No one has been arrested for the attack and the Planters Association, representing Watawala and two other companies involved in oil palm, has spoken of political interference and indifference by the police and government authorities in dealing with the problem. Tata halted further investments in the Watawala project.
The crisis had blown up a year before the attack, when villagers complained that the Watawala’s 2,000-hectare plantation was draining water resources and responsible for a drought.
A team of experts from the Plantations Ministry did an environmental impact study and found there was little or no impact on the environment.
Govindasamy said his company believed that the issue was more to do with land- grabbing than environment, with frequent encroachment by villages at the Watawala plantations. “The encroachment problem is a big headache. We have already given 300 hectares to the state,” he said in a recent interview.
In January, rubber research director Dr L M K Tillekeratne raised concerns over replacing rubber with oil palm, saying that rubber was a much more valuable crop that oil palm and that Sri Lanka should be cautious in proceeding with this experiment.
“Rubber is more versatile and has greater potential for value addition than oil palm,” he said in a statement, stressing that rubber provides forest cover and helps protect forest reserves as well as provides timber for furniture. Unlike rubber, he said, there was no use for the trunk and branches of oil palm.
The remarks drew fire from Malaysian experts, who said that oil palm plantations in Malaysia had been an enormous success and that rubber is gradually being replaced with oil palm.
Newspapers in recent weeks have also been carrying comments and letters reflecting pro and anti-oil palm comments.
Rubber production and prices have been falling sharply in Sri Lanka over the years, due to a combination of the acquisition of state rubber land for other purposes and the fall in world market prices.
Rubber acreage has been shrinking rapidly in the past 25 years. Along with tea and coconut, rubber has been Sri Lanka’s main export crop for more than a century.
Last week, the Sri Lanka Green Movement warned that turning to oil palm would destroy the country’s green cover and make the soil infertile. “Large extents of land have been brought under oil palm cultivation in the hill and mid country, and such land has become infertile with rivers and springs drying up,” the group said in a statement.
Among the dangers, it said, were the increase in 30 kinds of insects that require the use of insect repellents, and the spread of bacterial germs that also need anti-bacterial substances.
In the Galle district, Parisara Mithuro (Friends of the Environment) movement says there is evidence to show that oil palms has ruined the environment. “We have seen wells dry up. We have witnessed the slow death of bird and animal species like dogs, pigs and crows,” noted Sena Kalehiwatte, the group’s founder who led the campaign against Watawala Plantations.
“There are no longer any crows here. The skins of dogs and pigs have become infested with sores due to the effects of the oil palm,” he was quoted as saying by the ‘Sunday Observer’ newspaper. A journalist from the newspaper who toured the Galle region and areas where oil palms are planted however said was no evidence to support this claim.

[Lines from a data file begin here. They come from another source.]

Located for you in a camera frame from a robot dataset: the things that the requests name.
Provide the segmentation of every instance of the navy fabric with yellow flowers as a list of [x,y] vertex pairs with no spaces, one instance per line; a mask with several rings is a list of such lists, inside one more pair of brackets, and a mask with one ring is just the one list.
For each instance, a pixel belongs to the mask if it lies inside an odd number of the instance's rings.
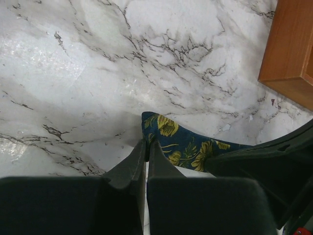
[[165,157],[176,166],[207,172],[204,169],[207,158],[250,147],[198,135],[153,112],[144,112],[141,117],[142,133],[147,143],[157,139]]

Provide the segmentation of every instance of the dark blue cloth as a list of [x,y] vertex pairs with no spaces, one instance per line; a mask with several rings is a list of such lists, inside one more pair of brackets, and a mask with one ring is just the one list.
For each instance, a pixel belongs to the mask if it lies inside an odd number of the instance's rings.
[[141,117],[143,137],[148,144],[157,139],[173,165],[207,172],[204,169],[207,158],[250,147],[198,135],[153,112],[143,112]]

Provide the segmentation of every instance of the black plastic part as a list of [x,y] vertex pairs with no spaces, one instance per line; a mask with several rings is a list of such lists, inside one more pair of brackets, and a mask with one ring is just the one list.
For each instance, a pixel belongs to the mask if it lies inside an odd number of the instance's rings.
[[142,235],[145,141],[103,177],[0,180],[1,235]]
[[147,200],[151,235],[275,235],[263,190],[256,181],[186,178],[155,142],[150,150]]
[[294,216],[313,199],[313,120],[274,141],[207,159],[205,168],[216,176],[258,181],[268,196],[277,228],[293,217],[292,229],[285,233],[293,234],[302,224]]

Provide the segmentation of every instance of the wooden drawer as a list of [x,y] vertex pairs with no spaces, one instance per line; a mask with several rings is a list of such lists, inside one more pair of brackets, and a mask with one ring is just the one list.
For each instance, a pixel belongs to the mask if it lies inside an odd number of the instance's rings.
[[279,0],[259,81],[313,110],[313,0]]

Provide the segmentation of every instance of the floral fabric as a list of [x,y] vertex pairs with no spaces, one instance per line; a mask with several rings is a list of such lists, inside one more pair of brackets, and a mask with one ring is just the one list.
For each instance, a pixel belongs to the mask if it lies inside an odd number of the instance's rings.
[[160,114],[144,112],[141,117],[147,143],[157,139],[165,157],[176,166],[207,172],[204,169],[207,158],[250,147],[198,135]]

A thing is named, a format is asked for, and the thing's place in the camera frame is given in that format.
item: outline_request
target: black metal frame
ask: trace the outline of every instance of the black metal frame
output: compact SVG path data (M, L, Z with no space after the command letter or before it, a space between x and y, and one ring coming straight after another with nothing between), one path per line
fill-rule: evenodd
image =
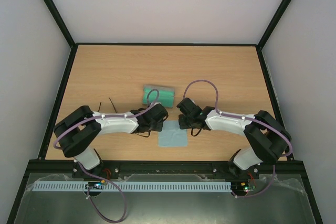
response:
M66 89L66 85L70 76L72 64L74 62L77 48L79 45L149 45L149 46L157 46L157 45L165 45L165 46L252 46L257 50L260 66L262 69L262 73L265 78L266 87L269 93L269 97L271 100L272 108L274 110L275 117L277 121L279 121L282 125L283 120L281 117L281 113L279 110L278 101L276 99L274 89L271 83L271 79L268 73L268 69L265 63L265 59L263 57L262 49L269 39L271 33L275 29L276 25L280 21L283 13L288 7L291 0L282 0L280 6L278 7L276 13L274 14L270 24L268 25L265 33L263 34L260 42L255 44L176 44L176 43L75 43L73 40L69 30L67 29L60 13L57 11L53 0L44 0L48 9L50 10L52 16L54 17L57 25L59 26L61 32L63 33L66 41L68 42L71 52L69 55L69 59L63 74L63 78L61 80L61 85L59 87L55 104L53 110L51 112L51 116L48 122L47 130L45 136L43 138L43 142L38 154L38 159L30 160L24 174L23 180L20 184L17 196L15 198L11 213L9 215L7 224L14 223L16 214L20 205L21 198L25 191L29 175L31 173L69 173L73 169L72 161L47 161L45 160L45 156L48 150L49 142L51 135L53 133L53 127L56 123L56 118L60 109L60 105L64 96L64 92ZM322 218L319 213L319 209L317 207L308 176L306 173L306 169L301 161L295 161L294 157L291 155L288 157L289 161L280 161L276 164L277 174L299 174L301 175L304 188L308 194L310 206L315 218L316 223L322 223ZM227 162L144 162L144 161L104 161L107 166L111 168L118 168L119 174L134 174L134 173L185 173L185 174L205 174L209 178L219 179L226 178L229 181L235 181L232 177L227 177L227 174L221 173L220 167L227 166ZM272 166L268 164L261 164L258 167L260 174L269 174L272 173Z

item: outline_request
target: white wall
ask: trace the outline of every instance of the white wall
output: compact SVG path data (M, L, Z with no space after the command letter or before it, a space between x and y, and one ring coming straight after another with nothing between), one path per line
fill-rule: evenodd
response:
M335 223L336 0L293 0L264 48L324 223Z
M43 0L0 0L0 223L37 157L69 52Z
M258 43L281 0L54 0L76 42Z

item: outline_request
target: table
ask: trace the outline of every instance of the table
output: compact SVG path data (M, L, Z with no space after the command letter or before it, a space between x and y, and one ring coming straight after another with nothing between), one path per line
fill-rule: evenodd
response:
M114 113L144 107L143 85L175 88L168 120L178 120L176 105L186 86L197 79L213 82L219 90L218 106L234 113L255 114L272 106L255 47L233 46L117 46L80 45L72 66L57 122L82 105L93 111ZM201 108L214 106L215 91L207 83L188 90ZM143 161L225 161L249 146L245 137L223 131L188 131L187 147L159 147L158 133L149 138L114 133L98 136L91 146L102 159ZM46 159L66 159L49 145Z

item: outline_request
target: cable
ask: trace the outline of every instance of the cable
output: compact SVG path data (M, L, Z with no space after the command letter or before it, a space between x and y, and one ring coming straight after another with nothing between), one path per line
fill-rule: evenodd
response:
M238 196L236 195L233 191L232 194L235 196L235 198L250 198L250 197L254 197L254 196L258 196L260 194L263 194L274 182L274 178L275 178L275 165L273 165L273 174L272 174L272 178L270 180L270 182L268 183L268 185L261 191L257 192L256 194L252 194L252 195L245 195L245 196Z
M124 220L124 217L125 217L125 215L126 215L126 211L127 211L127 202L126 202L126 197L125 197L124 192L120 189L119 186L117 186L117 185L116 185L115 183L113 183L112 181L110 181L110 180L106 180L106 179L103 178L103 177L99 177L99 176L97 176L97 175L94 175L94 174L91 174L91 173L87 172L87 171L85 170L85 168L83 167L83 165L82 165L80 162L77 162L77 164L79 165L79 167L81 168L81 170L82 170L86 175L91 176L92 178L97 178L97 179L100 179L100 180L105 180L106 182L112 184L112 185L113 185L113 186L120 192L120 194L121 194L121 196L122 196L122 199L123 199L123 201L124 201L124 213L122 214L122 216L121 216L121 218L120 218L119 220L111 220L111 219L105 217L105 216L98 210L98 208L96 207L96 205L94 204L94 202L93 202L93 200L91 199L91 196L90 196L90 190L92 189L92 187L89 187L89 189L88 189L88 191L87 191L87 196L88 196L87 199L90 200L91 204L93 205L93 208L95 209L95 211L97 212L97 214L98 214L104 221L106 221L106 222L108 222L108 223L120 223L120 222L122 222L122 221Z
M232 114L228 114L228 113L225 113L225 112L223 112L223 111L220 111L220 110L218 109L218 97L219 97L218 89L216 88L216 86L215 86L212 82L210 82L210 81L208 81L208 80L196 80L196 81L192 81L192 82L186 87L186 89L185 89L185 91L184 91L184 94L183 94L183 99L185 98L185 95L186 95L186 93L187 93L188 88L189 88L192 84L194 84L194 83L196 83L196 82L206 82L206 83L209 83L212 87L214 87L214 89L215 89L215 91L216 91L215 111L217 112L217 114L219 114L219 115L223 115L223 116L227 116L227 117L229 117L229 118L249 120L249 121L258 123L258 124L260 124L260 125L266 127L267 129L269 129L269 130L273 131L274 133L278 134L278 135L279 135L279 136L286 142L286 144L288 145L288 147L289 147L289 151L288 151L287 153L285 153L285 154L282 154L281 156L282 156L282 157L287 157L287 156L289 156L290 154L292 154L292 152L293 152L293 147L292 147L291 143L289 142L289 140L288 140L288 139L287 139L281 132L277 131L277 130L276 130L275 128L273 128L272 126L269 126L268 124L266 124L266 123L264 123L264 122L262 122L262 121L260 121L260 120L256 120L256 119L254 119L254 118L248 118L248 117L244 117L244 118L242 118L242 117L239 116L239 115L232 115Z
M135 114L135 115L125 115L125 114L107 114L107 115L104 115L104 118L136 118L140 115L143 115L144 113L146 113L148 110L150 110L151 108L153 108L155 106L155 103L157 102L158 98L159 98L159 91L157 89L152 89L148 95L147 95L147 99L150 95L150 93L152 91L156 91L157 92L157 95L156 95L156 98L155 100L152 102L152 104L145 110L142 110L140 113L138 114ZM74 129L76 129L78 126L81 126L87 122L90 122L90 121L93 121L93 120L96 120L96 119L102 119L103 117L101 115L96 115L96 116L92 116L90 118L87 118L87 119L84 119L83 121L79 122L79 123L76 123L74 126L70 127L69 129L67 129L66 131L64 131L62 134L60 134L58 136L58 138L54 141L53 143L53 146L55 149L58 149L58 150L61 150L62 148L61 147L58 147L57 146L57 143L62 139L62 137L64 137L65 135L67 135L69 132L73 131Z

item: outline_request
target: white perforated rail
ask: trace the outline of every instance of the white perforated rail
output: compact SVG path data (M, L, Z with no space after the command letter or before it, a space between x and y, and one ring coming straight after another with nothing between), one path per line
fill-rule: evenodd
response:
M230 182L115 182L122 191L161 192L231 192ZM33 191L85 191L88 182L38 181ZM96 186L92 191L118 191L111 184Z

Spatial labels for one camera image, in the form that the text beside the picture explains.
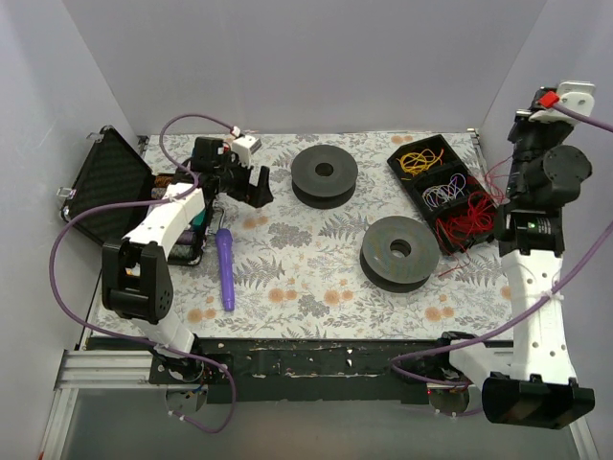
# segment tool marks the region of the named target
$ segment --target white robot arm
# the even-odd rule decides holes
[[[589,116],[594,106],[593,84],[566,81],[541,88],[531,108],[517,112],[509,135],[514,144],[509,201],[498,208],[494,226],[513,317],[544,294],[550,300],[514,326],[511,363],[483,343],[449,352],[449,363],[482,390],[491,422],[558,428],[594,407],[594,392],[579,387],[568,354],[562,296],[552,294],[564,251],[562,207],[577,199],[592,167],[580,150],[561,145],[576,122],[543,107],[541,98],[552,90],[581,115]]]
[[[252,136],[239,137],[231,149],[224,148],[221,139],[197,138],[190,169],[198,173],[198,186],[183,198],[173,199],[193,187],[192,177],[178,171],[164,195],[170,202],[155,206],[135,229],[121,240],[107,241],[102,248],[103,305],[160,344],[151,352],[176,379],[197,379],[202,364],[167,350],[190,353],[195,339],[172,308],[170,251],[198,214],[212,210],[219,193],[256,208],[273,200],[268,168],[261,167],[257,186],[249,182],[253,168],[247,165],[260,145]]]

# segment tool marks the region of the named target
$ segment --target table
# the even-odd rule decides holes
[[[275,200],[255,210],[223,195],[224,226],[234,236],[237,305],[225,312],[215,242],[209,239],[199,266],[170,268],[173,307],[199,337],[434,339],[444,331],[483,334],[511,318],[510,290],[495,244],[480,244],[461,265],[433,275],[420,289],[394,294],[375,287],[362,273],[358,256],[370,224],[388,216],[421,220],[392,175],[387,158],[399,145],[428,132],[264,134],[254,163],[269,166]],[[483,158],[467,133],[443,133],[483,183]],[[195,135],[169,135],[168,150],[190,156]],[[151,136],[145,160],[154,173],[173,167]],[[300,151],[317,144],[338,146],[357,161],[352,199],[332,210],[311,209],[291,190],[290,165]],[[441,258],[435,273],[457,265]],[[100,296],[90,311],[94,324],[114,332],[142,335],[130,322],[106,310]],[[512,338],[512,332],[499,338]]]

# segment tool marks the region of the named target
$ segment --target red connector
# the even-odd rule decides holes
[[[559,101],[559,97],[554,91],[549,91],[538,102],[545,108],[551,108]]]

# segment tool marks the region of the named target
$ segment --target tangled wires
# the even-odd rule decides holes
[[[421,153],[412,151],[410,153],[405,153],[404,155],[402,155],[398,159],[398,162],[400,163],[400,167],[405,173],[411,174],[413,177],[415,177],[420,173],[428,171],[437,163],[440,163],[442,165],[443,153],[444,149],[441,149],[441,153],[439,153],[439,156],[437,156],[431,149],[422,150]]]
[[[459,245],[474,235],[491,232],[494,228],[496,208],[485,192],[473,192],[468,196],[468,209],[465,214],[452,216],[446,220],[437,219],[437,236],[441,239],[442,229],[451,244]]]
[[[449,184],[433,185],[432,187],[428,187],[421,194],[421,197],[430,209],[434,209],[448,203],[449,201],[458,199],[460,196],[464,196],[465,187],[466,178],[462,174],[456,172],[451,176]]]

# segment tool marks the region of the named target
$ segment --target white wall
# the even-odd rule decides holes
[[[607,0],[548,0],[483,126],[490,165],[511,154],[506,137],[514,111],[527,107],[541,85],[592,81],[597,85],[593,115],[613,122],[611,17],[613,4]],[[567,143],[585,152],[594,174],[584,182],[579,200],[564,211],[566,271],[613,219],[613,134],[578,126]],[[612,267],[613,241],[608,241],[564,290],[564,322],[579,383],[596,390],[588,423],[602,458],[613,458]]]
[[[141,134],[478,127],[544,1],[64,3]]]
[[[62,351],[79,337],[47,281],[61,225],[55,192],[72,184],[89,151],[86,134],[112,124],[135,136],[60,0],[1,0],[0,43],[0,458],[34,459]],[[68,240],[60,286],[85,314],[100,249]]]

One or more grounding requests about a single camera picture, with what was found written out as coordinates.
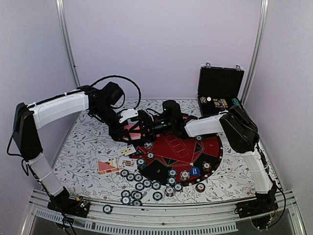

But EFL’s Withanage said oil palm absorbs a lot of water and needs a high level of pesticides. “This leads to contamination of water, soil and the killing of insects such as butterflies.”
Since little local research has been done on the subject, he said, EFL is now translating a 56-page research document by the World Rainforest Movement on oil palms into local languages for the benefit of environmentalists.